Prompt =
Could you copy the lines below exactly, leaving none out?

Collected data =
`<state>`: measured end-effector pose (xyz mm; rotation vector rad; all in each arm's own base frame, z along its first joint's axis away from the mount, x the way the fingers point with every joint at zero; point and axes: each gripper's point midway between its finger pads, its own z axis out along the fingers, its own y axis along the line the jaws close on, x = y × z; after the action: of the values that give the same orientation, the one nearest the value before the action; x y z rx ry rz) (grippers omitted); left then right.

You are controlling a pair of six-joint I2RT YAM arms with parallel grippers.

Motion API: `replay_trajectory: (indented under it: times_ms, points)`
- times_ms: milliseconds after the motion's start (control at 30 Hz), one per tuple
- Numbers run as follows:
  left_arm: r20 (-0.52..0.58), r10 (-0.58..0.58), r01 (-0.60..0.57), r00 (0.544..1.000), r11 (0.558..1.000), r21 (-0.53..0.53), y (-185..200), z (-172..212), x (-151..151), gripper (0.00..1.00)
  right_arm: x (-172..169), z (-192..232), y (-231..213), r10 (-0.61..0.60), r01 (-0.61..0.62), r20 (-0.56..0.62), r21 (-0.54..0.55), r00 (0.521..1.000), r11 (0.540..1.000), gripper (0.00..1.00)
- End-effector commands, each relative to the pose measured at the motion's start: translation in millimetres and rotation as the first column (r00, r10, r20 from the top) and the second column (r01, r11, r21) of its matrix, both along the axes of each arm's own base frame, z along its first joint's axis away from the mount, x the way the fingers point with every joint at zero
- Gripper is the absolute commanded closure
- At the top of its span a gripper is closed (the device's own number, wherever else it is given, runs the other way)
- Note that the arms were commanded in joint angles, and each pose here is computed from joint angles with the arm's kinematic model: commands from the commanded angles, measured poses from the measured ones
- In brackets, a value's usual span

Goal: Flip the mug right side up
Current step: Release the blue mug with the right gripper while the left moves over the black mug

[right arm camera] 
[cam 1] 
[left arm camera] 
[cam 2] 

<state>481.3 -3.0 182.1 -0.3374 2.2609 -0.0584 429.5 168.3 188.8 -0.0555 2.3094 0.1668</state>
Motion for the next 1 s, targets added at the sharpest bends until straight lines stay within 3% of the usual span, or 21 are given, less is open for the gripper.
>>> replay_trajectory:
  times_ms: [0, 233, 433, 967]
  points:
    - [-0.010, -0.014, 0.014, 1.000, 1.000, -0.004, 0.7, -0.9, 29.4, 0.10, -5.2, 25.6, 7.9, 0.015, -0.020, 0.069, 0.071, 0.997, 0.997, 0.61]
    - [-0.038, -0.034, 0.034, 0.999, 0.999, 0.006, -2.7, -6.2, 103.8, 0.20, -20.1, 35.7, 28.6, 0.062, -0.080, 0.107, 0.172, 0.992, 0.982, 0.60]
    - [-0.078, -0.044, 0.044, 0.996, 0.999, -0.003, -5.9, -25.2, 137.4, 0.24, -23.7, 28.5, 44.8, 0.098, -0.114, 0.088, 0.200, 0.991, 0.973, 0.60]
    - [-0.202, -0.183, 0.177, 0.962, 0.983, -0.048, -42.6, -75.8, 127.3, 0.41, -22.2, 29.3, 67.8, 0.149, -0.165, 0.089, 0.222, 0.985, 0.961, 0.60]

Solution for this task =
`<state>`: measured end-effector pose (xyz mm; rotation vector rad; all in each arm's own base frame, z along its first joint's axis away from the mount, x the way the fingers point with every joint at zero; point and axes: each gripper's point midway between its finger pads, its own z axis out along the fingers, its own y axis along the line the jaws close on, x = y × z; after the action: of the values that give the same orientation, the one nearest the value before the action; x y z rx ry rz) (grippers omitted); left then right.

You are controlling a pair of six-joint I2RT YAM arms with parallel grippers.

Motion API: `replay_trajectory: (indented under it: times_ms, points)`
- times_ms: milliseconds after the motion's start (control at 30 Hz), one per tuple
- Numbers run as follows:
  left_arm: r20 (-0.52..0.58), r10 (-0.58..0.58), r01 (-0.60..0.57), r00 (0.544..1.000), r11 (0.558..1.000), r21 (-0.53..0.53), y (-185..200), z (-172..212), x (-151..151), gripper (0.00..1.00)
  right_arm: x (-172..169), z (-192..232), y (-231..213), r10 (-0.61..0.60), r01 (-0.61..0.62), r20 (-0.56..0.62), r21 (-0.54..0.55), r00 (0.521..1.000), r11 (0.540..1.000), gripper (0.00..1.00)
- End-effector commands, each relative to the pose measured at the motion's start: translation in millimetres and rotation as the first column (r00, r10, r20 from the top) and the second column (r01, r11, r21) of its matrix, both along the axes of each arm's own base frame, z along its first joint's axis away from the mount, x the way the fingers point with every joint at zero
- Gripper is the absolute commanded closure
- At the top of its span a gripper is closed (the device's own number, wherever else it is given, runs the other way)
- Note that the arms were commanded in joint angles, and each pose here is computed from joint angles with the arm's kinematic model: commands from the commanded angles, measured poses from the measured ones
- In brackets, a value's usual span

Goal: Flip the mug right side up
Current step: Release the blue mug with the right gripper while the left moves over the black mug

[right arm camera] 
[cam 1] 
[left arm camera] 
[cam 2] 

<state>481.3 -3.0 182.1 -0.3374 2.2609 -0.0584 429.5 168.3 188.8 -0.0555 2.3094 0.1668</state>
Motion for the next 1 s, targets added at the sharpest bends until straight lines stay within 3% of the usual span, or 21 are given, less is open for the gripper.
>>> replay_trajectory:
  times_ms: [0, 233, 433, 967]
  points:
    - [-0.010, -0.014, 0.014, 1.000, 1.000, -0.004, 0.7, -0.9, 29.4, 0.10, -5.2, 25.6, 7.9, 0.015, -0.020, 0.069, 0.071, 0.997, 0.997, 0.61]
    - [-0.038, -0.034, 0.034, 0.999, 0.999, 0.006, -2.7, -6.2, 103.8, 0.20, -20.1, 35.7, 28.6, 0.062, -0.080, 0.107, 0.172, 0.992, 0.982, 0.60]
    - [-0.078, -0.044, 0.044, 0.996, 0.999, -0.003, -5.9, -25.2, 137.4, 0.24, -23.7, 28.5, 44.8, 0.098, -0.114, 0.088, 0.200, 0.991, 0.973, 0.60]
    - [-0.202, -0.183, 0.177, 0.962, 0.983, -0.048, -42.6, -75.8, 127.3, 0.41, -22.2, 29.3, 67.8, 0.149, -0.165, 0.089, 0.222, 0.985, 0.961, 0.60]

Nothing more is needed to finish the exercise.